→ **WORK TO COMPLETE**
Copy, word for word, each line of the data below from the first through the line containing "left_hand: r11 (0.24", and stop there.

→ **DATA PROVIDED**

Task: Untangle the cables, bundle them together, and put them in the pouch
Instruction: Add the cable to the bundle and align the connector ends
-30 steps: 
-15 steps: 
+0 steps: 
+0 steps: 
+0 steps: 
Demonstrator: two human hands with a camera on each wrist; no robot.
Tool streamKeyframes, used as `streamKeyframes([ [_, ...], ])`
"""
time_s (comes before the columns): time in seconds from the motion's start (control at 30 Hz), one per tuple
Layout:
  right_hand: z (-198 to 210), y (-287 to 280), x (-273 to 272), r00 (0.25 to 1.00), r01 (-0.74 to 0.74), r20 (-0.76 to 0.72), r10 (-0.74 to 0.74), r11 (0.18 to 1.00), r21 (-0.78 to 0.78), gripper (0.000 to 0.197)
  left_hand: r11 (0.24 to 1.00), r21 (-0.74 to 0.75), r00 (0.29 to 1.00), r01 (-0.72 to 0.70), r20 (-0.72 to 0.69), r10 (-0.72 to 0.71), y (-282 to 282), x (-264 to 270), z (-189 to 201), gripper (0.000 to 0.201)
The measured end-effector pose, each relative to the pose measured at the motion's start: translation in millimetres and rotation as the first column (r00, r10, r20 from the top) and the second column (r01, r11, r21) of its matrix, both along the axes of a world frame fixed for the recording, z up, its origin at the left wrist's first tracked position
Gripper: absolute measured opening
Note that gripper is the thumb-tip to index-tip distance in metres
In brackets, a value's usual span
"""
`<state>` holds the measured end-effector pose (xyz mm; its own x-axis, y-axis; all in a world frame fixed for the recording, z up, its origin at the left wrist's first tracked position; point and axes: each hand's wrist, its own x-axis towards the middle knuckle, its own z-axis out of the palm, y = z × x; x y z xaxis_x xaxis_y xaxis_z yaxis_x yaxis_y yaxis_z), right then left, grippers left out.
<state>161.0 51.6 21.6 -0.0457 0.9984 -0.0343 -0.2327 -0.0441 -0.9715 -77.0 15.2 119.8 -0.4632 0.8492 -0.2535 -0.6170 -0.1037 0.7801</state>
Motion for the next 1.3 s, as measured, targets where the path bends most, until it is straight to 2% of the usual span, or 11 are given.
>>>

→ **REPLY TO THE TASK**
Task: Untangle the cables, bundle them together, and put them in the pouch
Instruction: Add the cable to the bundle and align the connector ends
-30 steps: 
-15 steps: 
+0 steps: 
+0 steps: 
+0 steps: 
Demonstrator: two human hands with a camera on each wrist; no robot.
Tool streamKeyframes, used as `streamKeyframes([ [_, ...], ])`
"""
time_s (comes before the columns): time in seconds from the motion's start (control at 30 Hz), one per tuple
Layout:
  right_hand: z (-198 to 210), y (-287 to 280), x (-273 to 272), r00 (0.25 to 1.00), r01 (-0.74 to 0.74), r20 (-0.76 to 0.72), r10 (-0.74 to 0.74), r11 (0.18 to 1.00), r21 (-0.78 to 0.78), gripper (0.000 to 0.197)
  left_hand: r11 (0.24 to 1.00), r21 (-0.74 to 0.75), r00 (0.29 to 1.00), r01 (-0.72 to 0.70), r20 (-0.72 to 0.69), r10 (-0.72 to 0.71), y (-282 to 282), x (-264 to 270), z (-189 to 201), gripper (0.000 to 0.201)

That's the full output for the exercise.